### Records from a data source
•••••
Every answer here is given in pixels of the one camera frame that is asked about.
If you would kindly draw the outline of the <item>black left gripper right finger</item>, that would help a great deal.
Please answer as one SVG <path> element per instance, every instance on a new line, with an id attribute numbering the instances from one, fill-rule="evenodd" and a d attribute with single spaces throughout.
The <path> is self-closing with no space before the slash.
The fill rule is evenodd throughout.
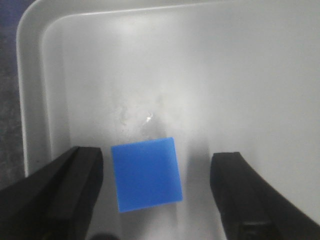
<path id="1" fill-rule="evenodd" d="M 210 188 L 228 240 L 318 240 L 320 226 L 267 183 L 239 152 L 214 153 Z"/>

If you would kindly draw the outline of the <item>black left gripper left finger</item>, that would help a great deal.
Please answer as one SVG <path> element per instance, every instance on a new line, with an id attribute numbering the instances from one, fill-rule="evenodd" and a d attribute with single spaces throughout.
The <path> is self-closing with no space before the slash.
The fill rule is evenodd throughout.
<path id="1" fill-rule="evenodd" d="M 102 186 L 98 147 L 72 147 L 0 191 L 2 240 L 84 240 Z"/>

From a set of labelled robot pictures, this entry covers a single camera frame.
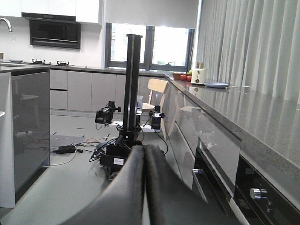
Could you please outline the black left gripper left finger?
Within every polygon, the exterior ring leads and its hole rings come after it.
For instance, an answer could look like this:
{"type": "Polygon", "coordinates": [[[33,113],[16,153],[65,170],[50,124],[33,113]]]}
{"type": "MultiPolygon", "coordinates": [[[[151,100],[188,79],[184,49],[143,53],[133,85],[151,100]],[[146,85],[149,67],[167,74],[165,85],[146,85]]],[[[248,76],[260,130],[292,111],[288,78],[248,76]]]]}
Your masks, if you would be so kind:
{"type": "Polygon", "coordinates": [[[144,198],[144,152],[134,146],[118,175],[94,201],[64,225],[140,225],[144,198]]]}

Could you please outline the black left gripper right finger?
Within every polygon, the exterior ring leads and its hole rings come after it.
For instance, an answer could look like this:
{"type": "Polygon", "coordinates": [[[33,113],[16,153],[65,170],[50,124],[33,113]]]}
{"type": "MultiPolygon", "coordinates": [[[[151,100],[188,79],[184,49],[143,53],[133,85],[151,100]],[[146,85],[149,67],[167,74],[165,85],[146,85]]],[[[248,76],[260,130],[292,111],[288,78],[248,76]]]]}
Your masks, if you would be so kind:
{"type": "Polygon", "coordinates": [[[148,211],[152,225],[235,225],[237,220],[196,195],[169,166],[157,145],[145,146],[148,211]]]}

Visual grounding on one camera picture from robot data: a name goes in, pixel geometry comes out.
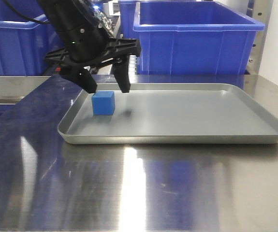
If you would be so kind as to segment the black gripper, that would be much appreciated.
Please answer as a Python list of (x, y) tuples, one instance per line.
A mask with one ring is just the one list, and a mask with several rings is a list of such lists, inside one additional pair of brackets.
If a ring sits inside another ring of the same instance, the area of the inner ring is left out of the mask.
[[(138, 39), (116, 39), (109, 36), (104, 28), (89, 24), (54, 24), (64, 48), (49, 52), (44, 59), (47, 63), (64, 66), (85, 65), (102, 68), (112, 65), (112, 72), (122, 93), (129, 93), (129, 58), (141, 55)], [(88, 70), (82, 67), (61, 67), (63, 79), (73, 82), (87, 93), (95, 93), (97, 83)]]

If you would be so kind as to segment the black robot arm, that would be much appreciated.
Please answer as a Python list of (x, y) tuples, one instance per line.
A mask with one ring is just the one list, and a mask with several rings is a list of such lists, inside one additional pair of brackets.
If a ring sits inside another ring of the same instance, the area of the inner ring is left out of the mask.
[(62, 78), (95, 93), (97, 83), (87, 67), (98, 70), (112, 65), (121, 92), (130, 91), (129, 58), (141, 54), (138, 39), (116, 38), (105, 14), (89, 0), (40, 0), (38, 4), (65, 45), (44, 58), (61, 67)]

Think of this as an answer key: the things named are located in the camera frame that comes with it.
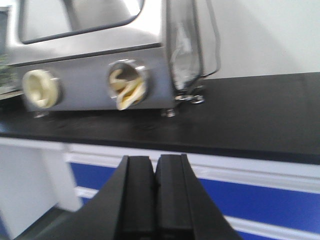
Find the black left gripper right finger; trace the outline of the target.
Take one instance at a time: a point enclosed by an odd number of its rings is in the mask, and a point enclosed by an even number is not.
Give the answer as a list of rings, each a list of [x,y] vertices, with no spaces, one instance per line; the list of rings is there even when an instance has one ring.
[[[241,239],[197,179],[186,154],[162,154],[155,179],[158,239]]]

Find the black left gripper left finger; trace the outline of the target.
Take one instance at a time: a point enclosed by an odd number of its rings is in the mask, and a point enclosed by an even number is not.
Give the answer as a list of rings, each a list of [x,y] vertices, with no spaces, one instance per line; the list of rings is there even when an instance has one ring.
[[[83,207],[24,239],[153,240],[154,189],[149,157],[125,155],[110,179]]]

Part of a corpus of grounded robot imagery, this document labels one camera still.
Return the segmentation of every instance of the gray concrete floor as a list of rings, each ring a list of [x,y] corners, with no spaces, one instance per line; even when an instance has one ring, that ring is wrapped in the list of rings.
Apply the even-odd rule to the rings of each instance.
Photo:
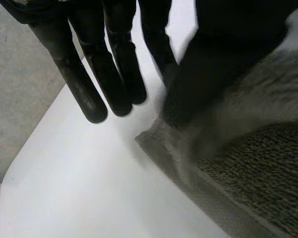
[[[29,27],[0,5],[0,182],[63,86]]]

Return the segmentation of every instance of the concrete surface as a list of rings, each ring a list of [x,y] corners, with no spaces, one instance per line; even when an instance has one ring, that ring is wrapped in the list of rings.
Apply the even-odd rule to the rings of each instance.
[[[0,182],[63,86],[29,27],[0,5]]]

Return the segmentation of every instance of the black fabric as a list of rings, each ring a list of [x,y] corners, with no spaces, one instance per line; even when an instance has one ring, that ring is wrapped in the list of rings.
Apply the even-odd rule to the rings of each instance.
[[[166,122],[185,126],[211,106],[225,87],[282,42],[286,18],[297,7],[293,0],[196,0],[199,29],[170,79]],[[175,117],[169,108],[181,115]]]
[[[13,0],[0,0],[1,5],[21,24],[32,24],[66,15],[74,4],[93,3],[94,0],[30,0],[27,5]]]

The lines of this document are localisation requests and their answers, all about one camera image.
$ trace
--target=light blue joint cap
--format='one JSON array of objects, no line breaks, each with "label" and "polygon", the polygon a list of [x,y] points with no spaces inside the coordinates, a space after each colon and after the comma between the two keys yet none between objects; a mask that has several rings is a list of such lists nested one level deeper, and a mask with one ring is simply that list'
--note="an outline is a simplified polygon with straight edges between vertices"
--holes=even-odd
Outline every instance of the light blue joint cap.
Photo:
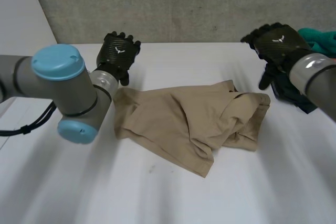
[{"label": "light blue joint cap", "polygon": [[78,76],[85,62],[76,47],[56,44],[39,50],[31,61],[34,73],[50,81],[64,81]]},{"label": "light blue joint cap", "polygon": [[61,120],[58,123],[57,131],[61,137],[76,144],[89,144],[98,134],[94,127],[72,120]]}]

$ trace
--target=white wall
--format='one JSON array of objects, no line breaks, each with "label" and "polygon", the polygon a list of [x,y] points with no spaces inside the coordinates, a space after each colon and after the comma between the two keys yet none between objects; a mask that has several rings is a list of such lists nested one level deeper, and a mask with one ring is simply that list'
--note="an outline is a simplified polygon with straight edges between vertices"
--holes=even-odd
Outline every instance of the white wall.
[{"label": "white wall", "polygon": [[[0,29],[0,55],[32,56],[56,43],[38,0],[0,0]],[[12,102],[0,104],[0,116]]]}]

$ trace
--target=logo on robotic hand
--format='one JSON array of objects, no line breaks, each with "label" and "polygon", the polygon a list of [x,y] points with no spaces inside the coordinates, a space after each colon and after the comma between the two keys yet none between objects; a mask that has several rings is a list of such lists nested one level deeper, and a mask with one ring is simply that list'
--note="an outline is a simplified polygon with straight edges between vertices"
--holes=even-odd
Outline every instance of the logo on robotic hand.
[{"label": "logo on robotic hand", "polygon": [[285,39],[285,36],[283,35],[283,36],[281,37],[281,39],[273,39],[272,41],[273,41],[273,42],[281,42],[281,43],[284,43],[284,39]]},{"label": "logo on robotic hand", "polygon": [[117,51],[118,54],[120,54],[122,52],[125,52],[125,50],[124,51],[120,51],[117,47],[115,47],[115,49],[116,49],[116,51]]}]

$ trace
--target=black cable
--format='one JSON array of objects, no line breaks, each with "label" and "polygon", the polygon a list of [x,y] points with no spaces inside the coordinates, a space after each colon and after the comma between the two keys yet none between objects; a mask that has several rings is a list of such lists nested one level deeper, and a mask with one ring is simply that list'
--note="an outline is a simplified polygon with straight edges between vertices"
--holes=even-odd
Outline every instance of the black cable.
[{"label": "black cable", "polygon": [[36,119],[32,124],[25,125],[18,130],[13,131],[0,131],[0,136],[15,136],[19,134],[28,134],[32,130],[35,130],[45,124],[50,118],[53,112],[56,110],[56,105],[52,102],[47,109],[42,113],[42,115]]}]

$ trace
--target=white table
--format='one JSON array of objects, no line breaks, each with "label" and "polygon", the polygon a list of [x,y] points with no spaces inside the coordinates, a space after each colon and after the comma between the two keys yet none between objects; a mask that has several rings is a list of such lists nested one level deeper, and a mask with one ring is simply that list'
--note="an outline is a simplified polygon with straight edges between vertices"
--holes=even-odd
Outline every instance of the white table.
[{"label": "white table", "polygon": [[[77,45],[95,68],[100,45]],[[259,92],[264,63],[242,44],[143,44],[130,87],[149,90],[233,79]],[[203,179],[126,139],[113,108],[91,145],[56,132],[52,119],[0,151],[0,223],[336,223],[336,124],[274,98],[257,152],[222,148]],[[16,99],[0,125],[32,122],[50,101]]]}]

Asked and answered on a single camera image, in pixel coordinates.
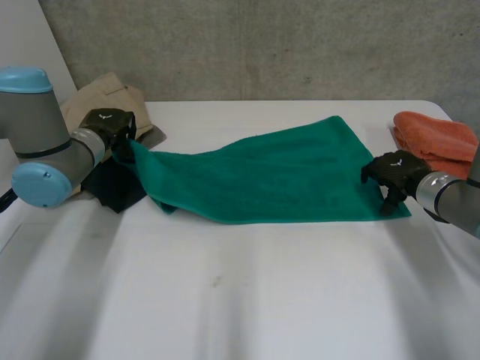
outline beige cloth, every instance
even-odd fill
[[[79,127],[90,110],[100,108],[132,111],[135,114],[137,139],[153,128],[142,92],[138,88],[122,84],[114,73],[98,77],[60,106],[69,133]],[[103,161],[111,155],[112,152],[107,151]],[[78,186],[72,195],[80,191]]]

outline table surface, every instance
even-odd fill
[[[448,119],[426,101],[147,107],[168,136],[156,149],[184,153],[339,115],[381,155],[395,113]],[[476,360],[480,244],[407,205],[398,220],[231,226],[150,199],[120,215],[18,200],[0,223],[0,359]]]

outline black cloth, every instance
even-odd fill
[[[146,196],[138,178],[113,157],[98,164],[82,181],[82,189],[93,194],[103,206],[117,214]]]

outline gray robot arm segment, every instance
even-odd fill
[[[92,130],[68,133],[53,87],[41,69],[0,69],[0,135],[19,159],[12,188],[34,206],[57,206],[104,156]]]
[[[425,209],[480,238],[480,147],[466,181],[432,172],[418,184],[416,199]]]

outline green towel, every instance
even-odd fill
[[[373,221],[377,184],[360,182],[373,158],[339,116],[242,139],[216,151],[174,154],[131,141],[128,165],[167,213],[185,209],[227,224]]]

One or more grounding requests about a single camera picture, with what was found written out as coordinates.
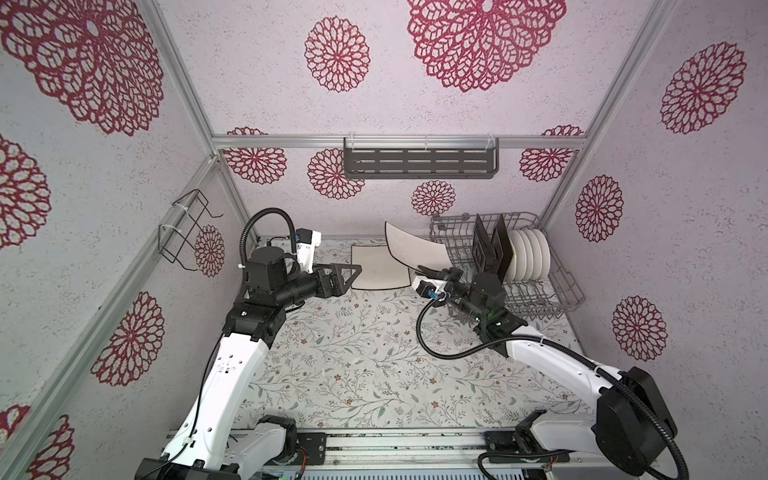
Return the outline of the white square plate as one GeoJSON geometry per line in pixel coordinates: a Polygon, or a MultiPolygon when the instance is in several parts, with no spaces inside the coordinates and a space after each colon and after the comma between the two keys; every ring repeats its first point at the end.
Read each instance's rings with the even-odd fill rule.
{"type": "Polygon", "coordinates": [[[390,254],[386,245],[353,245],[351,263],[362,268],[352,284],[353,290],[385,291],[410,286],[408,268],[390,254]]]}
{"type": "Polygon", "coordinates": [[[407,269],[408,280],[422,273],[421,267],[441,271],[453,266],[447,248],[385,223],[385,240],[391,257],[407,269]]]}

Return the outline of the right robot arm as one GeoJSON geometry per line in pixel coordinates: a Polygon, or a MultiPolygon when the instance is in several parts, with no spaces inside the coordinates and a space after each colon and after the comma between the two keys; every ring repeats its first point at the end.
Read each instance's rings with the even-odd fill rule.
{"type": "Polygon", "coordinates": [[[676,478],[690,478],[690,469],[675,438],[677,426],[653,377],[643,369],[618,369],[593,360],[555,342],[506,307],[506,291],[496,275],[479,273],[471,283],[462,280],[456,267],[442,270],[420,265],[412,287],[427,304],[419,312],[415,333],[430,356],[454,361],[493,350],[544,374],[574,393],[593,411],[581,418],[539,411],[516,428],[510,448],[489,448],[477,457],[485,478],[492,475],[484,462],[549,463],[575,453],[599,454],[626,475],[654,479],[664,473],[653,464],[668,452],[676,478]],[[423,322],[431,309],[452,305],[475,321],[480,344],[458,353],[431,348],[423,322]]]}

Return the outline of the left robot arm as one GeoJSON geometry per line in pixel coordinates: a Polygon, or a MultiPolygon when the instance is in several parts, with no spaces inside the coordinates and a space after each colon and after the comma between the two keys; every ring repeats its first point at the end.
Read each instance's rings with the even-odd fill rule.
•••••
### Exercise goal
Every line above with the word "surface" is to be copied out.

### Result of this exercise
Return the segmentation of every instance of the concrete surface as a list of rings, each ring a list of [x,y] corners, with no spaces, one instance per line; even when an instance has one ring, that ring is wrapped in the list of rings.
outline table surface, every instance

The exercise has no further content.